21. Whilst the Panel considered that the Registrant’s lack of competence was potentially remediable, it was not assisted by any evidence of remediation, insight or remorse and was not provided with any information as to the Registrant’s current circumstances. Accordingly, the Panel considered that the risk of repetition was high.
22. For these reasons, the Panel concluded that the Registrant’s fitness to practise is currently impaired.
Decision on Sanction
23. The Panel considered the submissions made by Ms Eales on behalf of the HCPC. The Panel received and accepted the advice of the Legal Assessor.
24. The Panel was mindful that the purpose of any sanction was not to punish the Registrant but to protect the public and maintain public confidence in the profession and the HCPC as its regulator, by the maintenance of proper standards of conduct and behaviour.

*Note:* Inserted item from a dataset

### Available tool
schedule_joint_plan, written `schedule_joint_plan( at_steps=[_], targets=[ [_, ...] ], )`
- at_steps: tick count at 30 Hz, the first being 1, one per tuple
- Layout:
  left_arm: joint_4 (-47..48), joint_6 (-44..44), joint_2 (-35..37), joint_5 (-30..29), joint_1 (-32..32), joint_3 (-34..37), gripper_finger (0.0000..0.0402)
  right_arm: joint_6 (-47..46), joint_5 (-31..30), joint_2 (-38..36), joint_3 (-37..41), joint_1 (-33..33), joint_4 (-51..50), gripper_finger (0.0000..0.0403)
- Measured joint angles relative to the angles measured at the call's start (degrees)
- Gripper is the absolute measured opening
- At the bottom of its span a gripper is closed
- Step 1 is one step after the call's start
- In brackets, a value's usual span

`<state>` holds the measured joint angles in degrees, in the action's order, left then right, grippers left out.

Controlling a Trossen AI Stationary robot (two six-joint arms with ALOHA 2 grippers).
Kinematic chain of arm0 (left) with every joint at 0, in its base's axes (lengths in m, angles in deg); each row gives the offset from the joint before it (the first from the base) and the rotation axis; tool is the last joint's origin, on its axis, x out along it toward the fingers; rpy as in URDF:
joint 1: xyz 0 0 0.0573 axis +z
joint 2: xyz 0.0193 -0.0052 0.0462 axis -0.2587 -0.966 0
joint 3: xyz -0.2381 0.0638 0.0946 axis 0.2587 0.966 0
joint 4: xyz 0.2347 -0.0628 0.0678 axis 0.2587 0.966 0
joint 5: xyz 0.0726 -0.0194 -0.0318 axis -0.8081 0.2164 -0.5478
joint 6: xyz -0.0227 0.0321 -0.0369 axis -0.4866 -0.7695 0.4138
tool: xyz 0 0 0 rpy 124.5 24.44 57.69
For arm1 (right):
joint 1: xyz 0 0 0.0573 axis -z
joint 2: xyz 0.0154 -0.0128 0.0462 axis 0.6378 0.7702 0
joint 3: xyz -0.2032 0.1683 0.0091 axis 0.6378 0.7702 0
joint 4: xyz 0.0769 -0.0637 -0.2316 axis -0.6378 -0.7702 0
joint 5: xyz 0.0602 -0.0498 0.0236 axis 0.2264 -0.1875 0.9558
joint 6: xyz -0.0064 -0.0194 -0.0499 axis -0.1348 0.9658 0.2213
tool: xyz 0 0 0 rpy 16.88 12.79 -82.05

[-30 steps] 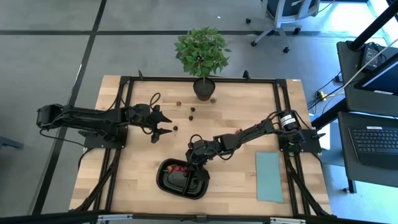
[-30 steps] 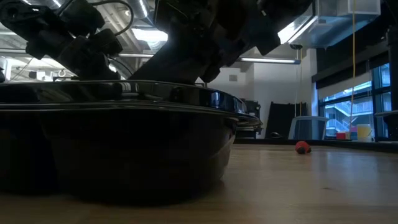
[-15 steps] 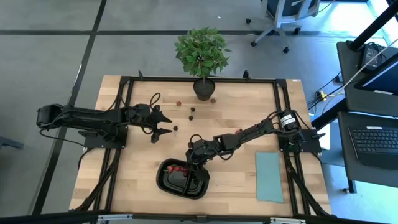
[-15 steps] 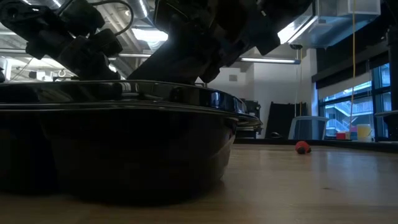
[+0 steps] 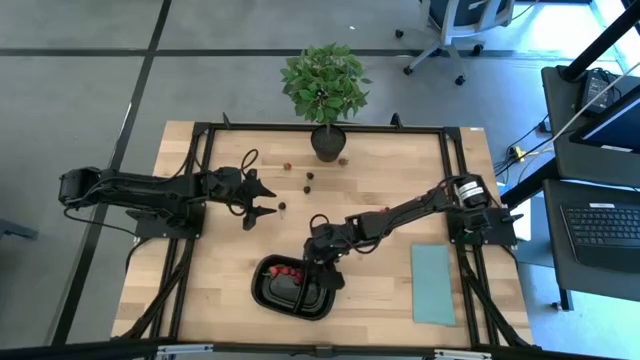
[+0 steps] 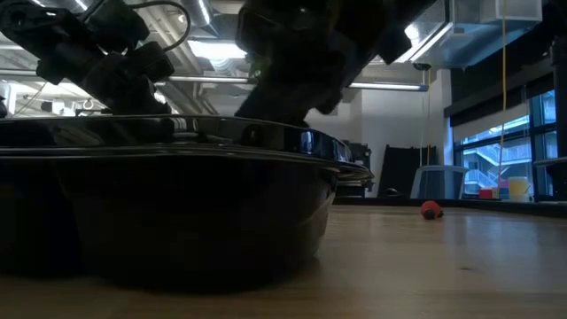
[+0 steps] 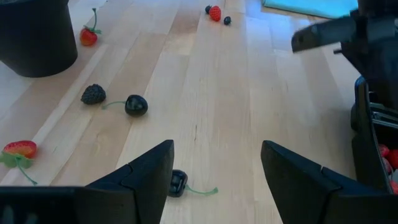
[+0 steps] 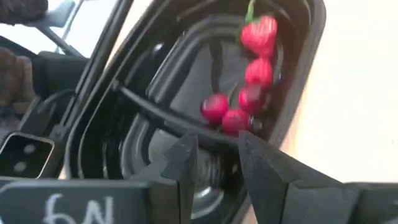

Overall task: Pick and placing Produce into tupperware
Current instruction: Move the black container to the center of the table

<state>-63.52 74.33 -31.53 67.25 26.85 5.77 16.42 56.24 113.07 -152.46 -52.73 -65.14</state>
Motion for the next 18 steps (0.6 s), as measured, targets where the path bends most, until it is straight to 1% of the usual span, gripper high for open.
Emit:
schedule_joint_plan(
  at_steps=[2,6,13,18],
  targets=[
    [0.02,0.00,0.00,0.00,0.01,-0.01,0.0236,-1.02,0.00,-0.85,0.00,-0.45,-2.51,0.0120],
    [0.02,0.00,0.00,0.00,0.02,-0.01,0.0236,-1.61,0.09,-1.48,-0.02,-1.55,-3.23,0.0120],
    [0.02,0.00,-0.01,0.00,0.00,-0.02,0.0236,-5.78,-0.07,-1.48,0.00,-2.49,-6.49,0.0120],
    [0.00,0.00,-0.01,0.00,0.01,-0.02,0.0236,-6.06,-0.37,-1.48,0.00,-2.49,-7.41,0.0120]
  ],
)
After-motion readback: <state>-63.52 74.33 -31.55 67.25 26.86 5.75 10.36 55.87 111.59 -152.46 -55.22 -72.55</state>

25. The Panel had regard to the Indicative Sanctions Policy. The Panel applied the principle of proportionality by weighing the Registrant’s interests with the public interest and by considering each available sanction in ascending order of seriousness.

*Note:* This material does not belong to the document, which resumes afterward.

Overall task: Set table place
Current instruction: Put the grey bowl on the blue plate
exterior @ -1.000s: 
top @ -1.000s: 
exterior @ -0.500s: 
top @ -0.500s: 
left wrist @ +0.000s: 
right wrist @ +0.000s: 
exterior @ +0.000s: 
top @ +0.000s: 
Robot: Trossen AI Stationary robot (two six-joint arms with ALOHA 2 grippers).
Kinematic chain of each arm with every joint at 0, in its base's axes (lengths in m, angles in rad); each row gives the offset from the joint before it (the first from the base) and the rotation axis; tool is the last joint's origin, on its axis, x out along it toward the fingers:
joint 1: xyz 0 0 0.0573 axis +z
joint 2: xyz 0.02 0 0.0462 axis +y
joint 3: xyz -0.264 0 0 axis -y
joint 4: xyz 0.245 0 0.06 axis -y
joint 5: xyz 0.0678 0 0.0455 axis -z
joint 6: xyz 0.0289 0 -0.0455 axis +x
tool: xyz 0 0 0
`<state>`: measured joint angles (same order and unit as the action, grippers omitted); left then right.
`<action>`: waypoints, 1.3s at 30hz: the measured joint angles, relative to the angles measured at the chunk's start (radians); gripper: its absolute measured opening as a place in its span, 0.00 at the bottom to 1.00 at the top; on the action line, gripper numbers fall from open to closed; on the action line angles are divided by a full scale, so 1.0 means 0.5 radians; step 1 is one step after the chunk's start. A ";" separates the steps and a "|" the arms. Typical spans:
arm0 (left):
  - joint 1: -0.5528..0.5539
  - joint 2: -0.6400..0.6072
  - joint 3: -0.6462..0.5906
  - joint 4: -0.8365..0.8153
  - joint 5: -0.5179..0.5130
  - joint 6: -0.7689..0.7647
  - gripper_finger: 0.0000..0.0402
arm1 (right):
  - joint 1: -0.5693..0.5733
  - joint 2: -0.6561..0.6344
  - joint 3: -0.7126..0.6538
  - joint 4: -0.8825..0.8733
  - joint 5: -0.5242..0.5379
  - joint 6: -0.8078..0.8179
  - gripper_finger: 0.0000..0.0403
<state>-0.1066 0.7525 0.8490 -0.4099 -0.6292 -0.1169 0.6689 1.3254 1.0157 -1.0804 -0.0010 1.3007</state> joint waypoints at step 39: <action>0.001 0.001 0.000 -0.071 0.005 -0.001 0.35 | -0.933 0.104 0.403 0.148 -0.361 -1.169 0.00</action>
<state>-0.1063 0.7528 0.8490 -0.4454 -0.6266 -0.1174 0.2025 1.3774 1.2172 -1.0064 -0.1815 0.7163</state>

26. In determining the appropriate and proportionate sanction, the Panel had regard to its findings in relation to lack of competence involving repeated failures in the care of multiple patients and a disregard for their safety.

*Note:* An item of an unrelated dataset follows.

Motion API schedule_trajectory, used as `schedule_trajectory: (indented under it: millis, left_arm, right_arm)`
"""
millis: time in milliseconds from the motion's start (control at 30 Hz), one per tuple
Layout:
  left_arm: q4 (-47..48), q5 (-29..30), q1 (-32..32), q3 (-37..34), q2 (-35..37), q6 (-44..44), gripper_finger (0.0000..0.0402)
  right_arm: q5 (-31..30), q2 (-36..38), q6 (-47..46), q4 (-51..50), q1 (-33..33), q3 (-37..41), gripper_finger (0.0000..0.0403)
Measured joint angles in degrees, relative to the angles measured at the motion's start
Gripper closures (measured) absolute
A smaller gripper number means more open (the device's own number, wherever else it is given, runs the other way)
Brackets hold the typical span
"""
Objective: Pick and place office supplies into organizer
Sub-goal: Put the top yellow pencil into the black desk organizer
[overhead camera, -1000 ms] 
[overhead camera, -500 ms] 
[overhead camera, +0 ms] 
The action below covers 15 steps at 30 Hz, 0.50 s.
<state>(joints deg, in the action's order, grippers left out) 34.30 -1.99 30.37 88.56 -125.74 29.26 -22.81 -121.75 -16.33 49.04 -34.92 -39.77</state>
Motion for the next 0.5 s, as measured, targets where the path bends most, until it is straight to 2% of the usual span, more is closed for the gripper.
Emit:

27. The Panel identified the following aggravating factors:
• The Registrant’s lack of competence was persistent over a prolonged period, notwithstanding supervision and support being provided to him.
• The Registrant’s lack of competence gave rise to serious patient safety issues for which the Registrant has provided no evidence of insight or remorse.
• The Registrant’s lack of competence potentially caused harm to patients who were extremely vulnerable people with physical disabilities.
28. In light of the Registrant’s failure to engage, the only mitigating factor which the Panel was able to identify was the lack of any previous disciplinary action against the Registrant.
29. The Panel first considered taking no action, however it concluded that this would be inappropriate and would not be sufficient to protect service users or the reputation of the profession. The Panel considered that this was not an appropriate case for mediation and that a caution order would be insufficient given the seriousness and totality of the Registrant’s lack of competence which was not an isolated incident.
30. The Panel next considered a conditions of practise order. The Panel was mindful that notwithstanding extensive support being provided to the Registrant by his employers, he was unable to improve his practice. The Registrant seemed oblivious to the safety needs of his service users. The Panel considered that his lack of competence arose due to attitudinal problems which could not be adequately addressed by conditions. The Panel also had regard to the Registrant’s non-engagement and the lack of information as to his current circumstances. For all these reasons, the Panel determined a conditions of practice order would be inappropriate and would not adequately protect the public or the public interest.
31. The Panel next considered a suspension order. The Panel noted that such an order is usually appropriate where remediation is foreseeable and there is some insight and it is necessary to prevent a Registrant from practising. The Panel was presented with no evidence of any insight or that the Registrant was willing to take any steps to remedy his lack of competence. In the Panel’s view, it is necessary to prevent the Registrant from practising. However, the Panel had regard to the fact that a striking off order cannot be imposed where the only Statutory Ground is lack of competence. Accordingly, the Panel concluded that a suspension order for 12 months was the only appropriate and proportionate sanction.
The order imposed today will apply from 14 December 2016 (the operative date).
This order will be reviewed again before its expiry on 14 December 2017.